Earlier this year, I wrote a piece in defense of presentism, discovering just before I posted, that the same title had been used (also this year) by David Armitage, Professor of History at Harvard.
It was good to know that I wasn’t alone, but as Armitage made clear, “presentism” has been “a term of abuse conventionally deployed to describe an interpretation of history that is biased towards and coloured by present-day concerns, preoccupations and values”. A fairly standard version of the critique was given by Lynn Hunt, then President of the American Historical Association, in 2002 [1]
It seems however, that things are changing fast. A couple of weeks ago, James Sweet, Hunt’s successor as AHA President, wrote a more or less routine denunciation of presentism , which unsurprisingly picked on the 1619 Project as Exhibit A (for balance, the article also criticised the misuse of historical evidence by Justices Thomas and Alito). This produced a hostile response which forced Sweet to attach an apology to his piece.
The negative response to Sweet’s article reflects in part the intensity of the debate around racism in the US and about the 1619 Project in particular. But it also attracted more fundamental critiques, like this one from Kevin Gannon who concludes “all history is presentism”. As Gannon observes,
the very act of selecting a topic, arranging evidence , and presenting one interpretation of all that as more legitimate than the others—this scholarly ritual is absolutely shaped by the concerns of our present. That it even exists is because of “the concerns of the present.”
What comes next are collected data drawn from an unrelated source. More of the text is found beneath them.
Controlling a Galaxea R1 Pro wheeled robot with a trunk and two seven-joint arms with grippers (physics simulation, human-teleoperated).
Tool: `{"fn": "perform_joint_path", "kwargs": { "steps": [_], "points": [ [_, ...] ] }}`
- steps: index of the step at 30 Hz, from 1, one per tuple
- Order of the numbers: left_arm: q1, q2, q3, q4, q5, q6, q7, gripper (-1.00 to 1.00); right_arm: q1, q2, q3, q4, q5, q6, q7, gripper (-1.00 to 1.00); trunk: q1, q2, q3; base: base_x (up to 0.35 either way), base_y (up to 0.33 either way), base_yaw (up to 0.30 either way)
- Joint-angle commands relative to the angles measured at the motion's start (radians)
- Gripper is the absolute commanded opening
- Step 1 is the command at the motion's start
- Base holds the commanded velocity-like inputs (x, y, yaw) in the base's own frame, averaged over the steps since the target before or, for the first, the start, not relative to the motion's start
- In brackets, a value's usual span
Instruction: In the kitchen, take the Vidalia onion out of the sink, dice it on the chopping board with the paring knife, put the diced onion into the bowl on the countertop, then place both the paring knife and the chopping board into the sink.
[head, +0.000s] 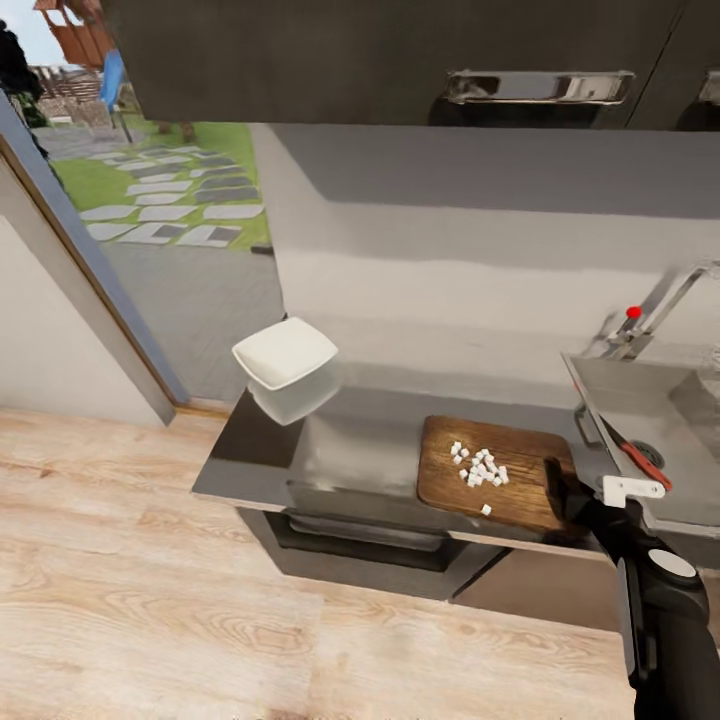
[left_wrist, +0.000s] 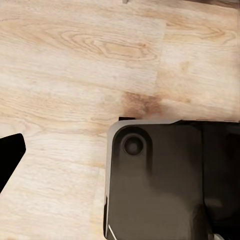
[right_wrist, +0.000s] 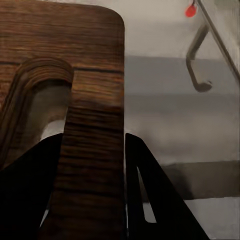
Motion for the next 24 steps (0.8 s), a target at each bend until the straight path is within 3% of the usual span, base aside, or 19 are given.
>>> {"fn": "perform_joint_path", "kwargs": {
  "steps": [1, 8, 10, 24],
  "points": [
    [0.0, 0.002, -0.007, -0.001, 0.01, -0.002, 0.005, 1.0, -0.001, 0.001, -0.003, -0.002, 0.008, 0.004, 0.009, -1.0, 0.0, -0.002, 0.0, -0.226, 0.0, -0.067],
    [0.0, 0.002, -0.007, -0.003, 0.011, -0.002, 0.005, 1.0, -0.001, 0.001, -0.003, -0.007, 0.009, 0.004, 0.009, -1.0, 0.0, -0.002, 0.011, -0.087, 0.0, -0.066],
    [0.0, 0.002, -0.007, -0.003, 0.01, -0.002, 0.005, 1.0, -0.001, 0.001, -0.003, -0.011, 0.009, 0.044, 0.009, -1.0, 0.0, -0.002, 0.014, 0.026, 0.12, -0.064],
    [0.0, 0.002, -0.007, -0.008, 0.01, -0.002, 0.005, 1.0, -0.001, 0.0, -0.004, -0.013, 0.01, 0.067, 0.009, -1.0, 0.0, -0.002, 0.037, 0.128, 0.271, -0.061]
  ]
}}
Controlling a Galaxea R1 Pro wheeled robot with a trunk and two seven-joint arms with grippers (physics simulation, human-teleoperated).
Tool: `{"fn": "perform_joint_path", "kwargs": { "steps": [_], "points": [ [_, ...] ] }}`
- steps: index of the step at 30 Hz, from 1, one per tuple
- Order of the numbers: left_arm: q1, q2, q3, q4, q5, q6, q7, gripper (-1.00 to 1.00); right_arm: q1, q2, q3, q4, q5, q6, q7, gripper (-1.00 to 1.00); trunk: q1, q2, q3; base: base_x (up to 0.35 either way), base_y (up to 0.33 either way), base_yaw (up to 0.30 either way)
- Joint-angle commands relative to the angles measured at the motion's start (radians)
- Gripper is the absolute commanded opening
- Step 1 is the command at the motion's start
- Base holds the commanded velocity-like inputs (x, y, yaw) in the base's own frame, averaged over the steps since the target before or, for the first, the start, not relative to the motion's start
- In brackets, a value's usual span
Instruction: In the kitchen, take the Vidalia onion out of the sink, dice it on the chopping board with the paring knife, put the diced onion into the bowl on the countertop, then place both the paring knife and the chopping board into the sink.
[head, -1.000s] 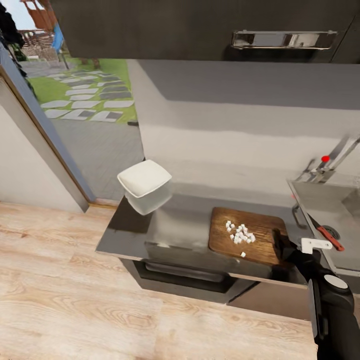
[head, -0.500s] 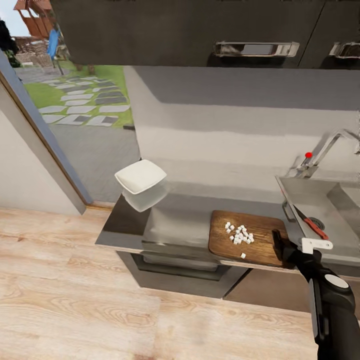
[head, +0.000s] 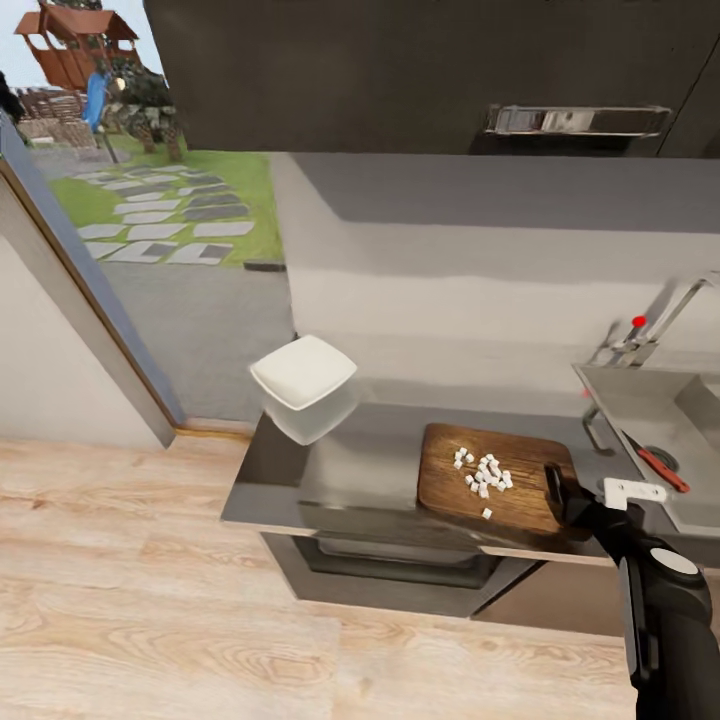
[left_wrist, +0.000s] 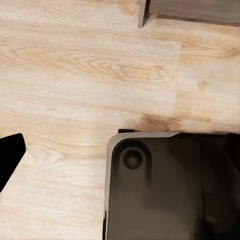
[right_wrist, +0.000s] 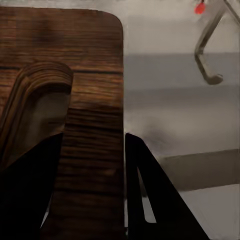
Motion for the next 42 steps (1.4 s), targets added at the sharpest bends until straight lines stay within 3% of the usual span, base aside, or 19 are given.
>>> {"fn": "perform_joint_path", "kwargs": {
  "steps": [1, 22, 42],
  "points": [
    [0.0, 0.002, -0.008, -0.001, 0.01, -0.002, 0.005, 1.0, -0.001, 0.001, -0.002, -0.002, 0.009, 0.004, 0.009, -1.0, 0.001, -0.002, 0.0, 0.139, 0.286, -0.059],
    [0.0, 0.002, -0.008, 0.004, 0.011, -0.002, 0.005, 1.0, -0.001, 0.001, -0.006, -0.007, 0.009, 0.005, 0.009, -1.0, 0.001, -0.002, 0.034, 0.103, 0.283, -0.004],
    [0.0, 0.002, -0.008, 0.004, 0.011, -0.002, 0.005, 1.0, -0.001, 0.0, -0.006, -0.021, 0.011, 0.036, 0.009, -1.0, 0.001, -0.002, 0.066, 0.004, 0.013, 0.0]
  ]
}}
As I mentioned, exactly this point was made long ago by critics of “value-free economics”. Hopefully, value-free history will soon join value-free economics in the dustbin of intellectual history. At a minimum, we should see the end of the lazy use of “presentism” as a pejorative.
fn1. This orthodoxy is commonly traced back to Herbert Butterfield’s critique of the Whig Interpretation of History, but I’ve seen some suggestions that this is a misreading.